LISTED ENTRIES:
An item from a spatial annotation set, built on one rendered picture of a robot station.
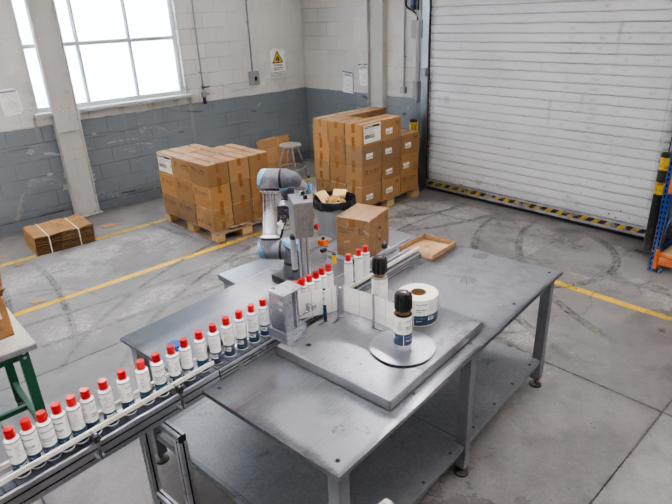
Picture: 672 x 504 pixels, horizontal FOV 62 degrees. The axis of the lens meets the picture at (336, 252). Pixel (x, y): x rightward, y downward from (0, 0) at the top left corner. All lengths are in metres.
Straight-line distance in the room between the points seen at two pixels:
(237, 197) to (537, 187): 3.52
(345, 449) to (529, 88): 5.40
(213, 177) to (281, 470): 3.83
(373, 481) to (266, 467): 0.55
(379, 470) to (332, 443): 0.80
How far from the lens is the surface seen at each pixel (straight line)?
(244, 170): 6.38
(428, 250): 3.80
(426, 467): 3.02
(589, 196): 6.81
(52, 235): 6.86
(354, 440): 2.24
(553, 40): 6.77
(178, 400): 2.53
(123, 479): 3.53
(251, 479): 3.01
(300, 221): 2.79
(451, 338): 2.75
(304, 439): 2.26
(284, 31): 9.43
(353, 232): 3.58
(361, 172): 6.62
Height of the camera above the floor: 2.34
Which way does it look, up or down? 23 degrees down
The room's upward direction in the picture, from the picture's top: 2 degrees counter-clockwise
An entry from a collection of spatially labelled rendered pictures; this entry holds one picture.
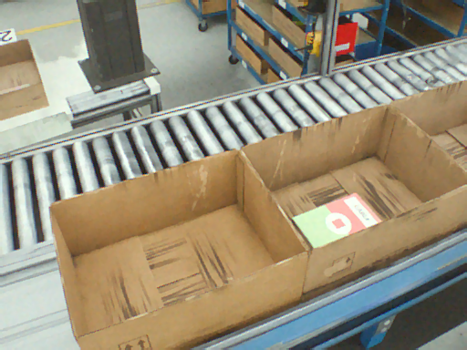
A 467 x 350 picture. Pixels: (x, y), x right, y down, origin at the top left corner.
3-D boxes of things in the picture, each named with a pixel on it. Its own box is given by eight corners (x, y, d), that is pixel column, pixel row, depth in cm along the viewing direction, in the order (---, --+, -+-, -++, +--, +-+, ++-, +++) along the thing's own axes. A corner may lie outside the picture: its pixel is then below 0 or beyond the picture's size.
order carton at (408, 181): (376, 155, 118) (389, 101, 107) (453, 235, 98) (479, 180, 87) (237, 202, 107) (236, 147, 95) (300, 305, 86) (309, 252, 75)
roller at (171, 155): (162, 127, 157) (160, 115, 154) (222, 239, 121) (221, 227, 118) (149, 130, 155) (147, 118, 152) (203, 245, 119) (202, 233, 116)
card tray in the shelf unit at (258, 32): (234, 19, 300) (234, 5, 293) (275, 12, 309) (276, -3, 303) (263, 46, 272) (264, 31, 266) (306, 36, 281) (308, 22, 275)
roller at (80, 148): (88, 148, 149) (84, 136, 146) (126, 272, 113) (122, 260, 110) (73, 151, 147) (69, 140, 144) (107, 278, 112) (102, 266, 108)
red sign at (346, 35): (352, 51, 178) (357, 21, 170) (354, 52, 177) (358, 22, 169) (318, 59, 173) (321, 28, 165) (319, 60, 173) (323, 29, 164)
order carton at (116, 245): (239, 201, 107) (238, 146, 95) (302, 304, 86) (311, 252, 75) (69, 257, 95) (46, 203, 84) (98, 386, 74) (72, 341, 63)
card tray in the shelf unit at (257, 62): (235, 46, 313) (235, 33, 307) (275, 38, 322) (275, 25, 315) (260, 75, 285) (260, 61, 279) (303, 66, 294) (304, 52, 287)
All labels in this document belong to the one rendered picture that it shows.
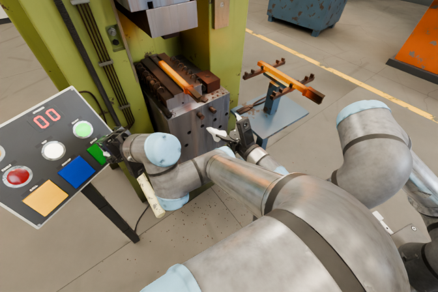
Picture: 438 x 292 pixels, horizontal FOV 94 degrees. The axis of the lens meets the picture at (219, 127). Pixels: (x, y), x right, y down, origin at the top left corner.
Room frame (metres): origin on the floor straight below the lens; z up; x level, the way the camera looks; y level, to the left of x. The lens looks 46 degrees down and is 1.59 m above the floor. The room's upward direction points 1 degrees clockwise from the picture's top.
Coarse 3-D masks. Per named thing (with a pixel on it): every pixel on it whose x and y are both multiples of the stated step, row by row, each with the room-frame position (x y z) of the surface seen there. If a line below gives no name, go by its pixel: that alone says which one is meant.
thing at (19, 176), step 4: (20, 168) 0.30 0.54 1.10; (12, 172) 0.28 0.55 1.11; (16, 172) 0.28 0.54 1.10; (20, 172) 0.29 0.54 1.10; (24, 172) 0.29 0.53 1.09; (28, 172) 0.29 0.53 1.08; (8, 176) 0.27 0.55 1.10; (12, 176) 0.27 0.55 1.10; (16, 176) 0.28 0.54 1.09; (20, 176) 0.28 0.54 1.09; (24, 176) 0.28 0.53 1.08; (28, 176) 0.29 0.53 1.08; (8, 180) 0.26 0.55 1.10; (12, 180) 0.27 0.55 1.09; (16, 180) 0.27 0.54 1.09; (20, 180) 0.27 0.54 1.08; (24, 180) 0.28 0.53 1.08; (16, 184) 0.26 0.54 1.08
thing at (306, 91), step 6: (270, 66) 1.03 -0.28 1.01; (270, 72) 1.00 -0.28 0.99; (276, 72) 0.97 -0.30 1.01; (282, 72) 0.97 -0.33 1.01; (282, 78) 0.93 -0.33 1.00; (288, 78) 0.92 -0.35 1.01; (294, 84) 0.87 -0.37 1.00; (300, 84) 0.87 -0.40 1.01; (300, 90) 0.84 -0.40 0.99; (306, 90) 0.81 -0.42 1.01; (312, 90) 0.80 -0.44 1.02; (306, 96) 0.80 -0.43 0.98; (312, 96) 0.79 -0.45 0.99; (318, 96) 0.77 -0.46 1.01; (324, 96) 0.76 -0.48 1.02; (318, 102) 0.76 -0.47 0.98
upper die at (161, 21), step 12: (192, 0) 0.87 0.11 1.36; (132, 12) 0.88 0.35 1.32; (144, 12) 0.77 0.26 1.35; (156, 12) 0.77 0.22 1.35; (168, 12) 0.80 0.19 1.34; (180, 12) 0.83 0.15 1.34; (192, 12) 0.86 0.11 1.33; (144, 24) 0.79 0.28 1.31; (156, 24) 0.77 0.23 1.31; (168, 24) 0.79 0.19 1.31; (180, 24) 0.82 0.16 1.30; (192, 24) 0.86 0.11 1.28; (156, 36) 0.76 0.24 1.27
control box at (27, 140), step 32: (64, 96) 0.51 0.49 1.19; (0, 128) 0.36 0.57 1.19; (32, 128) 0.39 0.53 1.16; (64, 128) 0.43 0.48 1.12; (96, 128) 0.48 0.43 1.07; (0, 160) 0.29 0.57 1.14; (32, 160) 0.32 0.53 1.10; (64, 160) 0.36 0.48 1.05; (0, 192) 0.23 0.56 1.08; (32, 224) 0.19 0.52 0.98
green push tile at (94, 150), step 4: (104, 136) 0.47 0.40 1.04; (88, 148) 0.42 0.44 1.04; (92, 148) 0.42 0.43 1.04; (96, 148) 0.43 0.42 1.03; (88, 152) 0.41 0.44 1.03; (92, 152) 0.41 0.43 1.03; (96, 152) 0.42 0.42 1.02; (100, 152) 0.42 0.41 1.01; (96, 156) 0.40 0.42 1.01; (100, 156) 0.41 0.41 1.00; (96, 160) 0.40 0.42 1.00; (100, 160) 0.40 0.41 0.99; (104, 160) 0.41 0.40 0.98; (100, 164) 0.39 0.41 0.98
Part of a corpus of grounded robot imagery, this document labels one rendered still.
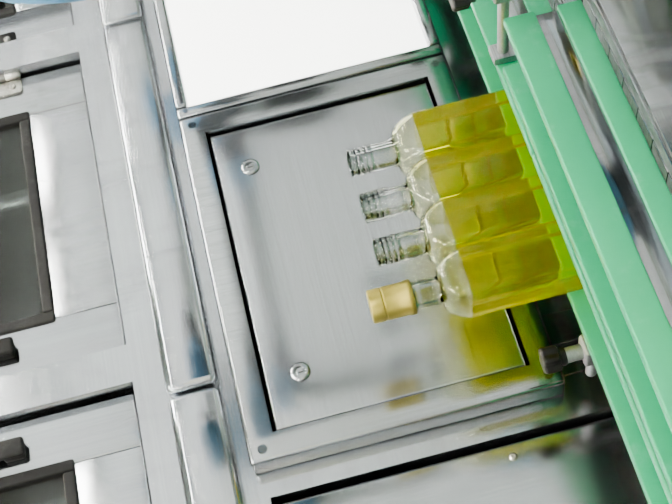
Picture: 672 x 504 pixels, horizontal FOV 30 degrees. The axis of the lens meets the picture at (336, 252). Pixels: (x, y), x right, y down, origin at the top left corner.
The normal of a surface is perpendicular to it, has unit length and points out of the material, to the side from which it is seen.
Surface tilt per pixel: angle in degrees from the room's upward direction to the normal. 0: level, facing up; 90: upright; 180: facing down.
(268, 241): 90
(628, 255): 90
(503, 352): 90
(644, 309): 90
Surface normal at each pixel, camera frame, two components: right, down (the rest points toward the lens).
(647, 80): -0.11, -0.52
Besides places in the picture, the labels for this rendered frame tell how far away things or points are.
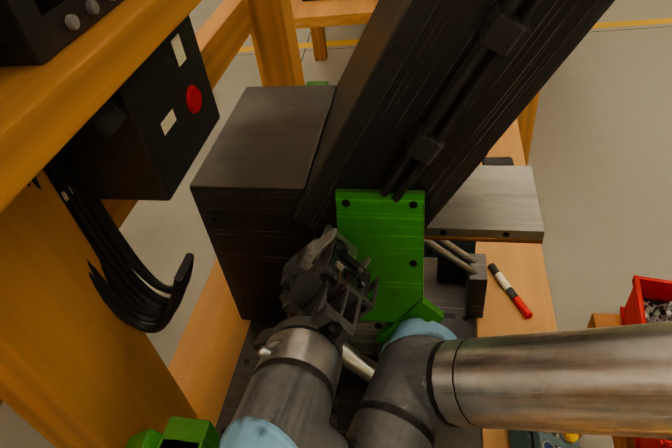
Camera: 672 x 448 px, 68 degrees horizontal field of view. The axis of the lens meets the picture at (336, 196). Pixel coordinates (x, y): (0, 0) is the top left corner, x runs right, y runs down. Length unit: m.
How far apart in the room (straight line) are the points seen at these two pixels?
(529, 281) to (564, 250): 1.34
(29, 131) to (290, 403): 0.27
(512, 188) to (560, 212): 1.68
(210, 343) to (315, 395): 0.62
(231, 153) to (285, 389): 0.48
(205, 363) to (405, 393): 0.58
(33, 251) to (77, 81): 0.21
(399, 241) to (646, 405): 0.37
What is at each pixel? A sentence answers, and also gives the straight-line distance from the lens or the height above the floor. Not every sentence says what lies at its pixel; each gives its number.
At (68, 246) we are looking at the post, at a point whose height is 1.33.
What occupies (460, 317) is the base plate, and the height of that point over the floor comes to 0.90.
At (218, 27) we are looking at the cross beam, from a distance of 1.21.
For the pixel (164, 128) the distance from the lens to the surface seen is 0.57.
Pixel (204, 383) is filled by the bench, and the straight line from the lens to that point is 0.99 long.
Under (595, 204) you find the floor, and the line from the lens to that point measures 2.64.
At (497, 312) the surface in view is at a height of 0.90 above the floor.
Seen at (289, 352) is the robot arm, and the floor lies 1.32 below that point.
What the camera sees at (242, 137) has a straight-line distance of 0.85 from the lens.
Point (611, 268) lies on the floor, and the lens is 2.37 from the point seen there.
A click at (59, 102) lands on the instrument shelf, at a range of 0.42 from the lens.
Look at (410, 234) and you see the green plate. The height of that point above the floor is 1.22.
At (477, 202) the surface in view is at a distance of 0.84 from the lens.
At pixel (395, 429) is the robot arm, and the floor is 1.26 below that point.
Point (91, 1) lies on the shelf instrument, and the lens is 0.51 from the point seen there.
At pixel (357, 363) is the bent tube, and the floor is 1.03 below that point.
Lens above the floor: 1.69
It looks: 41 degrees down
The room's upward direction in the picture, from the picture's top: 8 degrees counter-clockwise

PROBLEM TO WORK ON:
Exactly restate the lines from the beginning of the data through the line with "roller at (171, 155): (162, 127, 157)", and no others, keeping pictures out.

SOLUTION FOR THIS TASK:
An item from a spatial annotation set, built on one rendered picture of a robot station.
Picture: 672 x 504 pixels, horizontal FOV 62 degrees. The axis of the lens meets the picture at (336, 252). Pixel (x, y): x rightward, y downward from (0, 0) at the top left corner. All lengths are in metres.
Straight-line distance in the room between the points seen at two pixels:
(237, 197) to (537, 187): 3.52
(345, 449) to (529, 88): 5.40
(213, 177) to (281, 470): 3.83
(373, 481) to (266, 467): 0.55
(379, 470) to (332, 443): 0.80
How far from the lens is the surface seen at each pixel (straight line)?
(244, 170): 6.38
(428, 250): 3.80
(426, 467): 3.02
(589, 196): 6.81
(52, 235): 6.86
(354, 440): 2.24
(553, 40): 6.77
(178, 400): 2.53
(123, 479): 3.53
(251, 479): 3.01
(300, 221): 2.79
(451, 338): 2.75
(304, 439): 2.26
(284, 31): 9.43
(353, 232): 3.58
(361, 172): 6.62
Height of the camera above the floor: 2.34
Which way does it look, up or down? 23 degrees down
The room's upward direction in the picture, from the picture's top: 2 degrees counter-clockwise
An entry from a collection of spatially labelled rendered pictures; this entry holds one picture.
A 467 x 350 picture. Pixels: (x, y), x right, y down, origin at the top left corner.
3-D boxes of things in the picture, each named with a pixel on it. Its own box is given by eight corners (x, y, d), that is pixel column, pixel row, depth in cm along the viewing direction, in the order (---, --+, -+-, -++, +--, +-+, ++-, +++) along the thing's own axes. A corner may lie outside the picture: its pixel is then below 0 or beyond the picture's size.
order carton at (408, 181): (376, 155, 118) (389, 101, 107) (453, 235, 98) (479, 180, 87) (237, 202, 107) (236, 147, 95) (300, 305, 86) (309, 252, 75)
roller at (171, 155): (162, 127, 157) (160, 115, 154) (222, 239, 121) (221, 227, 118) (149, 130, 155) (147, 118, 152) (203, 245, 119) (202, 233, 116)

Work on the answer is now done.